§ **Exercise goal**
Your copy should start at the line with "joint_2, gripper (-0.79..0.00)" and end at the line with "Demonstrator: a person" in the data below. Transcribe only those lines, exactly, pictures excluded.

§ **Available data**
○ ○ ○
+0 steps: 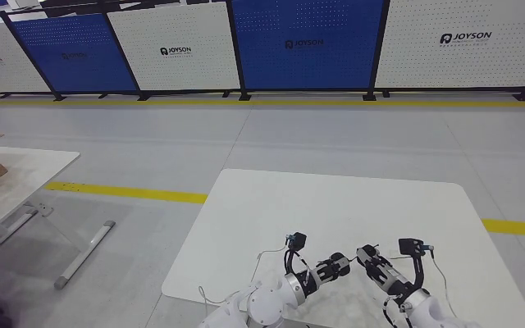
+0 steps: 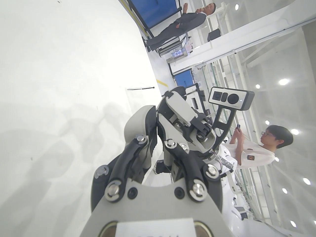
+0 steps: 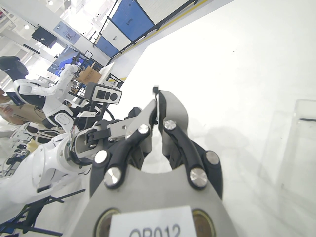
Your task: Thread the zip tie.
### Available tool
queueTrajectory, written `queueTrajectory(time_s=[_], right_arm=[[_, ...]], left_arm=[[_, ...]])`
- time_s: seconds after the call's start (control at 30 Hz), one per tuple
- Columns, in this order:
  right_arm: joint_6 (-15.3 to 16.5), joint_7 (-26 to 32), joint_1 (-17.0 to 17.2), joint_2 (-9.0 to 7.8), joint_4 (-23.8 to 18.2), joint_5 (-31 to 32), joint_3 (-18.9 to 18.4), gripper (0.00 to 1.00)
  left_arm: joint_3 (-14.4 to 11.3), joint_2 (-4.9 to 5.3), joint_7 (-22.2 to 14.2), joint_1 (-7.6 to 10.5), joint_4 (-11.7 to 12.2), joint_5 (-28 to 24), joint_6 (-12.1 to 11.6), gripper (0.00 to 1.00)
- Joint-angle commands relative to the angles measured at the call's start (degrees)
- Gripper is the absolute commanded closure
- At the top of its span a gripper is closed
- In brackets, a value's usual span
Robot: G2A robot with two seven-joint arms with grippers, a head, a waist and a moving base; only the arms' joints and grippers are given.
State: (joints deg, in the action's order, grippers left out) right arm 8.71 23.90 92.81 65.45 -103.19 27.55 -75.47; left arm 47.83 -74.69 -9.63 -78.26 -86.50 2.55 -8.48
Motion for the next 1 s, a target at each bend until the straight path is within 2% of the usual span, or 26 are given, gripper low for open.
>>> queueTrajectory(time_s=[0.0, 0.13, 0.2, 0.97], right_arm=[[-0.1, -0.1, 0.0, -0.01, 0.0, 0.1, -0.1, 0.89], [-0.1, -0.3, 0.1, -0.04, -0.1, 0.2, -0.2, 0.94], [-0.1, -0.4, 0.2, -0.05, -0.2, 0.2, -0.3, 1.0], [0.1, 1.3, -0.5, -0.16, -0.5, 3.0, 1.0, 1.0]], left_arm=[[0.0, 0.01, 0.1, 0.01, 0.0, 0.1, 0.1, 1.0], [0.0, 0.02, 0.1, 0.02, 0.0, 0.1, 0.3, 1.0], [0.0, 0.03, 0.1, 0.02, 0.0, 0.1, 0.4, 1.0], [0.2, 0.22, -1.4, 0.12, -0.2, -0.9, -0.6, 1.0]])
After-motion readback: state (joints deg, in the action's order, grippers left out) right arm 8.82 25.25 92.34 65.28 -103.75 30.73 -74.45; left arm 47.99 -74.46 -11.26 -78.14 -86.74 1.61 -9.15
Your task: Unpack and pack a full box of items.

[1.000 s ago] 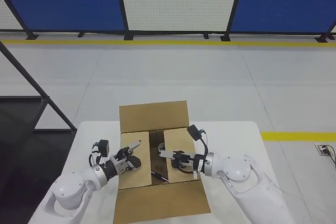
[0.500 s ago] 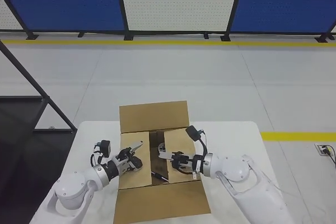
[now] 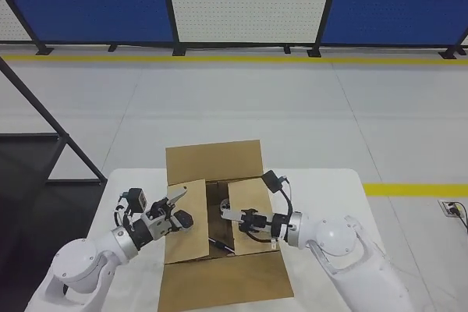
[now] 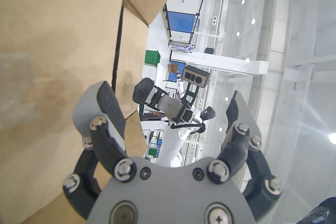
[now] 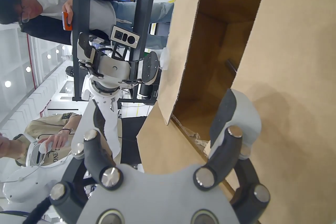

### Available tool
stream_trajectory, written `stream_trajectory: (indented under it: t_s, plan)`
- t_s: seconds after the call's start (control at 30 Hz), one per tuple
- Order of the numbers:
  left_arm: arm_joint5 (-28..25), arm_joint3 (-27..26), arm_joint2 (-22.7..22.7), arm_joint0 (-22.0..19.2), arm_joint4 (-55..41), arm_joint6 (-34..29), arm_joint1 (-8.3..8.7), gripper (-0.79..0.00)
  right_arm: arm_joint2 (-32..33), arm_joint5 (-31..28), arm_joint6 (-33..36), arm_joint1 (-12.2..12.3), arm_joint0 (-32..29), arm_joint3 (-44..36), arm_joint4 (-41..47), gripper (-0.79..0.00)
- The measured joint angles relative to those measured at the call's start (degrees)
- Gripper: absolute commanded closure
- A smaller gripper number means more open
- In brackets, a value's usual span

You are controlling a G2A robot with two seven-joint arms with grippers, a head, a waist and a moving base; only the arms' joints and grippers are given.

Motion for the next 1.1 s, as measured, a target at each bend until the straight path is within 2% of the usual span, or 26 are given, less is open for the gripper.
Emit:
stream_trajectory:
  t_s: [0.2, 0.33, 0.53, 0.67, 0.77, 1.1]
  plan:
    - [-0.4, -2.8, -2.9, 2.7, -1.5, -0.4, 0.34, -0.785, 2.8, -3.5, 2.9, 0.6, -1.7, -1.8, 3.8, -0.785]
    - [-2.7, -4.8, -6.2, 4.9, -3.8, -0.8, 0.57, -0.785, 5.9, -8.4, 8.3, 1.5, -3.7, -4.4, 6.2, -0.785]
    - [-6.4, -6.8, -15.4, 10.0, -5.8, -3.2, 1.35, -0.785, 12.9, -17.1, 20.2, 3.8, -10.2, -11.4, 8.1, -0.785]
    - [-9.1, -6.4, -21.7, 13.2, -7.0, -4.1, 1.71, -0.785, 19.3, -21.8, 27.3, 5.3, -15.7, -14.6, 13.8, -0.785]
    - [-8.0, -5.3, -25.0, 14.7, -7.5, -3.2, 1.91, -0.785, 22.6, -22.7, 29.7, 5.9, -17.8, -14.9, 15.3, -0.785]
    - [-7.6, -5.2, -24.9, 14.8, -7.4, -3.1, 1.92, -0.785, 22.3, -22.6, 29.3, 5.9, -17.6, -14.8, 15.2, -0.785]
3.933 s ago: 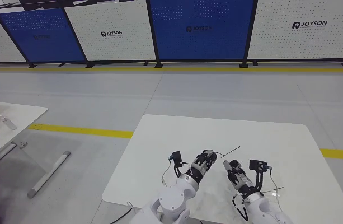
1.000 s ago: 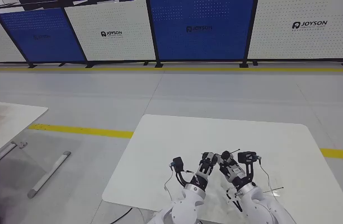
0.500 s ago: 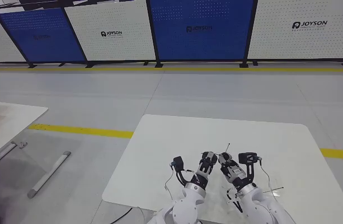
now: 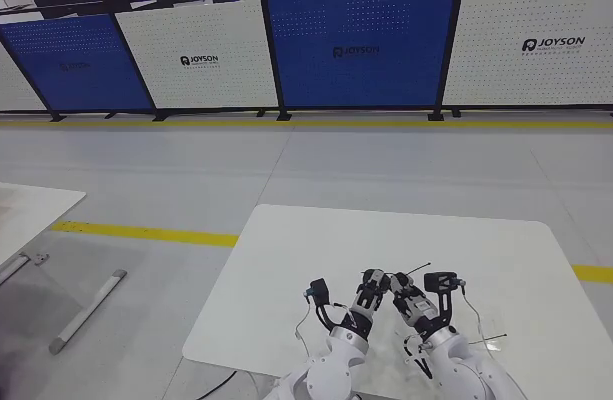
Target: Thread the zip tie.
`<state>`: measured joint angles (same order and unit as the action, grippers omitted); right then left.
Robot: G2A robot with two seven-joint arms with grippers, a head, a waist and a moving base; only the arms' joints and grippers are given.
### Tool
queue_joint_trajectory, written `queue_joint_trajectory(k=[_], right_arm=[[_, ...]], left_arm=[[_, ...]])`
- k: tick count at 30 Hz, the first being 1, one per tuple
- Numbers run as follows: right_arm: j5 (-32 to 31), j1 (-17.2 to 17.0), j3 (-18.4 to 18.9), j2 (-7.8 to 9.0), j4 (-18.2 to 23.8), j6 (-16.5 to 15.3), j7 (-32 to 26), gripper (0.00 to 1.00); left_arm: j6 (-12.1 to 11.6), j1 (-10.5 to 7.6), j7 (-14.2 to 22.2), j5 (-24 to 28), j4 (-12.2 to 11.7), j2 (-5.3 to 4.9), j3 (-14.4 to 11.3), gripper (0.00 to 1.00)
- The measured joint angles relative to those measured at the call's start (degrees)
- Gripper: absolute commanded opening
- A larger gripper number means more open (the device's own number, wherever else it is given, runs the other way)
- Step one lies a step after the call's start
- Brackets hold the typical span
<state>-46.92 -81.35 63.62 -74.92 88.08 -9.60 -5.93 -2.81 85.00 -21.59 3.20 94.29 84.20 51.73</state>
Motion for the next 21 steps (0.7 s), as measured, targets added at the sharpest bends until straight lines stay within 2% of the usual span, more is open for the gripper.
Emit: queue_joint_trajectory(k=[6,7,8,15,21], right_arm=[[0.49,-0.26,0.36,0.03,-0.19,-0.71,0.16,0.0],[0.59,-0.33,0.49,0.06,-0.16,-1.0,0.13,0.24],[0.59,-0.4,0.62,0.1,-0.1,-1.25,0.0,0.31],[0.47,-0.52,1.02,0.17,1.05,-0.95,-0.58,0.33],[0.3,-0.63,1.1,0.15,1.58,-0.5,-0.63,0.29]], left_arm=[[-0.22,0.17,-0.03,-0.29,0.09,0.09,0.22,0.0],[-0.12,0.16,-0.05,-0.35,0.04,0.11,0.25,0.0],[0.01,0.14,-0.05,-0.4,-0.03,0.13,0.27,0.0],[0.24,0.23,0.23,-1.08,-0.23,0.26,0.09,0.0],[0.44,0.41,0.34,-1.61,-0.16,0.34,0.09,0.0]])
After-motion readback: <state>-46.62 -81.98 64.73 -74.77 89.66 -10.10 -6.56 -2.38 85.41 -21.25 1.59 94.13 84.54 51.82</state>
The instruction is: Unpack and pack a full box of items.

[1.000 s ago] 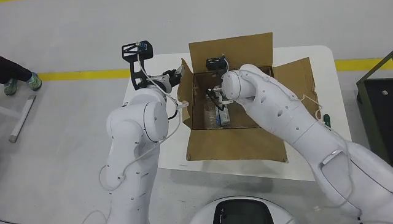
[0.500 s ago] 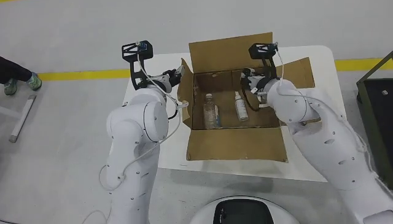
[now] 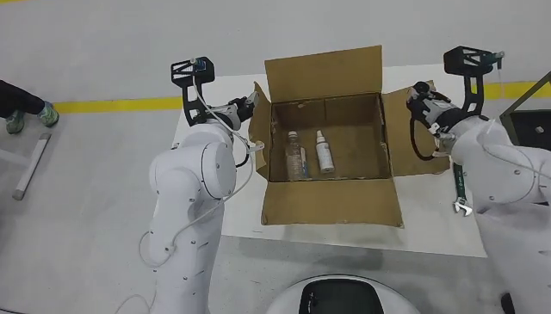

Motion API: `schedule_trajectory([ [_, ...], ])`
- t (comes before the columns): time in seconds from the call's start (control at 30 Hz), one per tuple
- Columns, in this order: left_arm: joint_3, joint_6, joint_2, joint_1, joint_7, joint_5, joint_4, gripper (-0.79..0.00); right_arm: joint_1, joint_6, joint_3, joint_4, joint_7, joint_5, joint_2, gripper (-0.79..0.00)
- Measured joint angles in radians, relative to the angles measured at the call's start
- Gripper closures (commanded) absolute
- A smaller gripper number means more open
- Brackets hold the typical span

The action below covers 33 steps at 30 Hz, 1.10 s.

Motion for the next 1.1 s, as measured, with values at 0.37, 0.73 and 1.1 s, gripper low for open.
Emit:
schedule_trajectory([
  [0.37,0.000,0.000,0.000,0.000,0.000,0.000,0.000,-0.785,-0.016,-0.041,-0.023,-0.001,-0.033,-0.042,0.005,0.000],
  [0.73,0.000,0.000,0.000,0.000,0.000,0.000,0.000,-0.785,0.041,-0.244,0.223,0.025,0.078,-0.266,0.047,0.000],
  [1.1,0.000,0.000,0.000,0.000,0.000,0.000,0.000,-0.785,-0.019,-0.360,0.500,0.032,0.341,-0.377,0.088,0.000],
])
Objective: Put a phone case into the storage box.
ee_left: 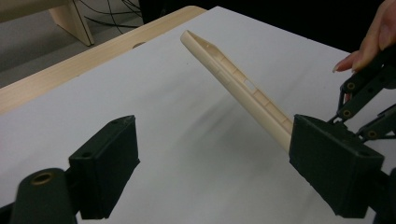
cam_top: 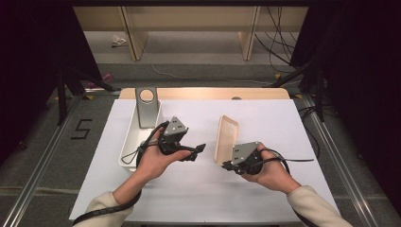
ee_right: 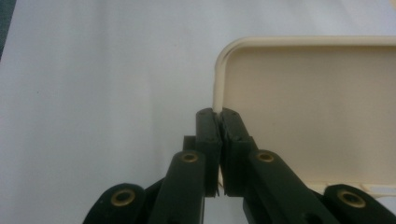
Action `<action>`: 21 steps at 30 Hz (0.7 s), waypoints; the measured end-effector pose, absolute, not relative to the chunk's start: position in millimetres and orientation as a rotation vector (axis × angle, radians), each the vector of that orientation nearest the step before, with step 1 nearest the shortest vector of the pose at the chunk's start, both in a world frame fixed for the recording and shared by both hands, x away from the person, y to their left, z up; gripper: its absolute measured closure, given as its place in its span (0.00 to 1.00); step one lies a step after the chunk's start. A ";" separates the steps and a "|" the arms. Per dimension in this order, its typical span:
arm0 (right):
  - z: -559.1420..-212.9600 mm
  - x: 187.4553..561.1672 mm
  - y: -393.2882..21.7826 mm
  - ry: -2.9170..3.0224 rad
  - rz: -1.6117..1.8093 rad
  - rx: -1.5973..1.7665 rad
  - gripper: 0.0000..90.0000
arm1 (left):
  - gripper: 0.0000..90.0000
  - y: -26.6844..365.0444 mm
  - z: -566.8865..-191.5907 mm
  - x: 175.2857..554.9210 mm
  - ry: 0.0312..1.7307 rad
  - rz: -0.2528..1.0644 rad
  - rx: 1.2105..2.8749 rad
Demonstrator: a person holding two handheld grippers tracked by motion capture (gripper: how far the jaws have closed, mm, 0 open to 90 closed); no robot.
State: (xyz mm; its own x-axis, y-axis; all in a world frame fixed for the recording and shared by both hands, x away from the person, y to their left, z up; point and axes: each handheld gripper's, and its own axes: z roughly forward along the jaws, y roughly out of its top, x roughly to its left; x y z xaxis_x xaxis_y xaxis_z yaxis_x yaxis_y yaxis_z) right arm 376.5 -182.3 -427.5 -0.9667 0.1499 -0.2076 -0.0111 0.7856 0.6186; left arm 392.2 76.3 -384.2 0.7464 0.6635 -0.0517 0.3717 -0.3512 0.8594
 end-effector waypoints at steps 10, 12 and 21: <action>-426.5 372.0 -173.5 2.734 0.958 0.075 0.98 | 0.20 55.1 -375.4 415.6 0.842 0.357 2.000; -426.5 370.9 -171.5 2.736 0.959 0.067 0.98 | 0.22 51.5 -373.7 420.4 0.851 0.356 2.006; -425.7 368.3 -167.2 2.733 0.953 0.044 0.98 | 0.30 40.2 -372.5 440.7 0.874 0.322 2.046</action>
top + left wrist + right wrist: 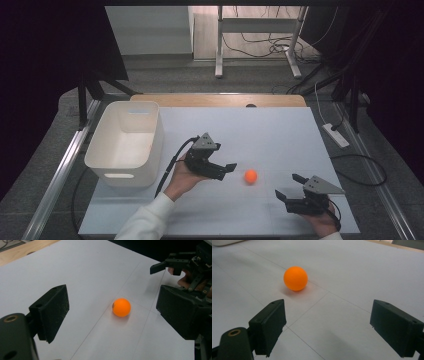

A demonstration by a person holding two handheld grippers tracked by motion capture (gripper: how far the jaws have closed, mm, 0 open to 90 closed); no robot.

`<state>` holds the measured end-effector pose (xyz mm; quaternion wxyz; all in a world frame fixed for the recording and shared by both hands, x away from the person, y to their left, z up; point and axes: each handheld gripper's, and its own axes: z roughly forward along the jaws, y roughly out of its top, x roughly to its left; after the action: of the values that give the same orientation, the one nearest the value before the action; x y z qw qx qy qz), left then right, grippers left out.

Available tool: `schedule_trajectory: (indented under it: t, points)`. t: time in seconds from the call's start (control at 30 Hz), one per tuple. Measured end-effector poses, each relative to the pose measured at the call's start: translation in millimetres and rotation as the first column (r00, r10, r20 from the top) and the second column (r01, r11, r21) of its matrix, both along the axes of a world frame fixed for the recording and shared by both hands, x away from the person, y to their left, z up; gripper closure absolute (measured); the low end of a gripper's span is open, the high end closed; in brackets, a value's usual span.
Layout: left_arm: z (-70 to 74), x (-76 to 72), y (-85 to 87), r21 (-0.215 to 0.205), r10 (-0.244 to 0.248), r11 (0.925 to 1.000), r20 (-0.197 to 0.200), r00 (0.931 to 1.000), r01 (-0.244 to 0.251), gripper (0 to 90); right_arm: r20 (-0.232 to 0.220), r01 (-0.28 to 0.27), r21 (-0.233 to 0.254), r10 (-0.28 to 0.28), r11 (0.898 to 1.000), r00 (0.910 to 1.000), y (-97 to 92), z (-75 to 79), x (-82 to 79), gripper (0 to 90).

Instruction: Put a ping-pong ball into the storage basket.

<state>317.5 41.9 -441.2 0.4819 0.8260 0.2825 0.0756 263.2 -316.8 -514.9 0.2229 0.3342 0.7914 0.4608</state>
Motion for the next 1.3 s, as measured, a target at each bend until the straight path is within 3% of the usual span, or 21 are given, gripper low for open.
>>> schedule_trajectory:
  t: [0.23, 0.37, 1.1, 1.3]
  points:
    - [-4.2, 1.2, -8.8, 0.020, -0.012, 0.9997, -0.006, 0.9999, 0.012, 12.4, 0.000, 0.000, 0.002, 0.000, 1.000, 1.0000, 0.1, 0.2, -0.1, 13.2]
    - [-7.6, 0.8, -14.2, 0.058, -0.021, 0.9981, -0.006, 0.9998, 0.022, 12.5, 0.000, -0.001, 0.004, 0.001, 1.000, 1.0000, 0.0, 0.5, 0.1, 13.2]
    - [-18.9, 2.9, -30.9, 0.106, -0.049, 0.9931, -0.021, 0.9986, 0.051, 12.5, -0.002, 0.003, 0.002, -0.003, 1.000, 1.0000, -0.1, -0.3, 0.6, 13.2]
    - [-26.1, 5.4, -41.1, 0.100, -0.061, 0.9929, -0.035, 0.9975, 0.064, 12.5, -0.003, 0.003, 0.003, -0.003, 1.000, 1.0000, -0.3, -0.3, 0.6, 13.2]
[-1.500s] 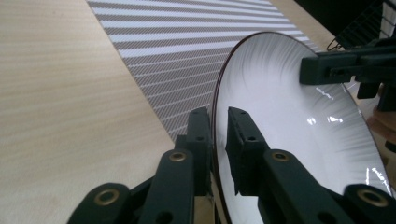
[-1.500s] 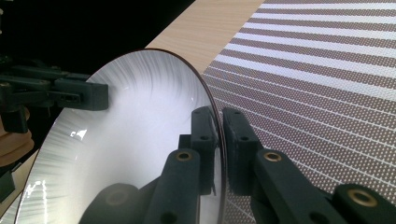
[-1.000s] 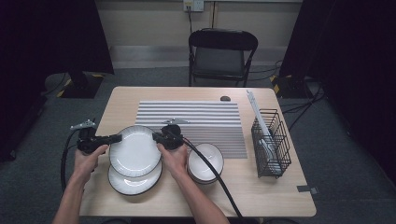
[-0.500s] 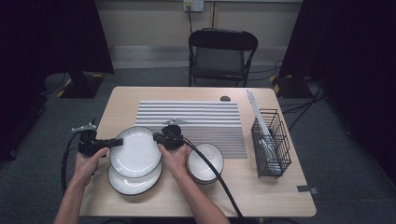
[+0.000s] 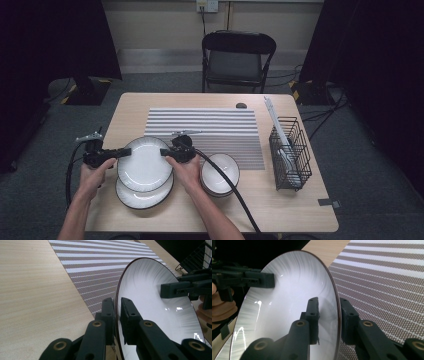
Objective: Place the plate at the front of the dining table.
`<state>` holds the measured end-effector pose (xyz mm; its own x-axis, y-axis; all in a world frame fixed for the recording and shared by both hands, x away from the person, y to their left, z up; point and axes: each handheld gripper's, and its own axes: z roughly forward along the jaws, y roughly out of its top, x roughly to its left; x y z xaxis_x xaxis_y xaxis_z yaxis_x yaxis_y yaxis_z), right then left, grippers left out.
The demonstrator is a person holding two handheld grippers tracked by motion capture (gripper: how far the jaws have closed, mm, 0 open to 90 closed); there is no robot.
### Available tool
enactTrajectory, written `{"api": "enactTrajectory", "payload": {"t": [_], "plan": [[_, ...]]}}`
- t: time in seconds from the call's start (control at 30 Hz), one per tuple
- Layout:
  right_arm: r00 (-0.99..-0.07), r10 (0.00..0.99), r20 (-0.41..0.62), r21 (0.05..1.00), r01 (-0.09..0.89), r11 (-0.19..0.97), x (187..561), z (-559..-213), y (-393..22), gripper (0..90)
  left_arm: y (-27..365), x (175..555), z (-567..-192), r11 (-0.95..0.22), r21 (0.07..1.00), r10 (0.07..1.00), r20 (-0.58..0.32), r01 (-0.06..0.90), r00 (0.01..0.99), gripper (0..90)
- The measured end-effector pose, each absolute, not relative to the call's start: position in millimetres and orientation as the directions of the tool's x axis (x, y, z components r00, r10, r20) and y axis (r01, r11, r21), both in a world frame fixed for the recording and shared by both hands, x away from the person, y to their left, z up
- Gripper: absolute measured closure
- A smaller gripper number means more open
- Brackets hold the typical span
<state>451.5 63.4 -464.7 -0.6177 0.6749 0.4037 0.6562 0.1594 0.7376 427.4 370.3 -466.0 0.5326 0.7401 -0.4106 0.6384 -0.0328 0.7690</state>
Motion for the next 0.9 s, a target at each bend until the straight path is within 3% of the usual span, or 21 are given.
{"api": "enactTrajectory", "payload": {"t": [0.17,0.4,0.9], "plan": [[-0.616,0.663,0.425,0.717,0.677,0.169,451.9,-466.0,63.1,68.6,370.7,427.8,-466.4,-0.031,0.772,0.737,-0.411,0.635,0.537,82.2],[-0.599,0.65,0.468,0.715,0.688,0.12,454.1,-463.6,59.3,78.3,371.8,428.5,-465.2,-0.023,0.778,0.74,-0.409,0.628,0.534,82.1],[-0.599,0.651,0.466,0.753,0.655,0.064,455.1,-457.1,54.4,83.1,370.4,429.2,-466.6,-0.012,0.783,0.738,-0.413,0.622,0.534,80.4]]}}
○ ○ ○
§ **Reply to the task**
- Columns, in this order: left_arm: joint_3, joint_6, joint_2, joint_1, joint_7, joint_5, joint_4, gripper (-0.79..0.00); right_arm: joint_1, joint_6, joint_3, joint_4, joint_7, joint_5, joint_2, gripper (-0.79..0.00)
- Measured joint angles in radians, relative to the angles measured at the call's start
- Gripper closures (commanded) absolute
- A smaller gripper number means more open
- Brackets hold the typical span

The action below covers 33 steps at 30 Hz, 1.10 s.

Motion for the next 1.1 s, as measured, with values at 0.37, 0.73 and 1.1 s, gripper low for open.
Emit:
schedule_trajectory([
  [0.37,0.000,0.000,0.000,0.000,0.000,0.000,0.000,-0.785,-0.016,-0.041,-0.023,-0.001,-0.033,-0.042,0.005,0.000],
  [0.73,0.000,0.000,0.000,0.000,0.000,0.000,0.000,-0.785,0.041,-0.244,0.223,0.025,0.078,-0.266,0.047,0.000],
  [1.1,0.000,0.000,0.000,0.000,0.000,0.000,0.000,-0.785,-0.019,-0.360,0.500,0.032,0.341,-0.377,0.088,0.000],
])
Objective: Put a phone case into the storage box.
ee_left: 
cam_top: 
ee_right: 
Action `<action>`: 21 steps at 30 Hz (0.7 s), waypoints; the measured end-effector pose, absolute, not relative to the chunk's start: position in millimetres and orientation as a rotation vector (axis × angle, radians), each the vector of that orientation nearest the step before, with step 1 nearest the shortest vector of the pose at the chunk's start, both in a world frame fixed for the recording and shared by both hands, x away from the person, y to their left, z up; gripper: its absolute measured closure, given as its place in its span (0.00 to 1.00); step one lies a step after the chunk's start. A ";" separates the steps and a "|" the arms. Per dimension in this order, its typical span:
arm0 (right):
  - z: -559.1420..-212.9600 mm
  - x: 187.4553..561.1672 mm
  - y: -393.2882..21.7826 mm
  - ry: -2.9170..3.0224 rad
  - rz: -1.6117..1.8093 rad
  - rx: -1.5973..1.7665 rad
  - gripper: 0.0000..90.0000
arm1 (left):
  - gripper: 0.0000..90.0000
  - y: -26.6844..365.0444 mm
  - z: -566.8865..-191.5907 mm
  - x: 175.2857..554.9210 mm
  - ry: 0.0312..1.7307 rad
  - rz: -0.2528..1.0644 rad
  - rx: 1.2105..2.8749 rad
Demonstrator: a person holding two handheld grippers tracked by motion capture (gripper: how far the jaws have closed, mm, 0 open to 90 closed); no robot.

The exercise requires no further answer.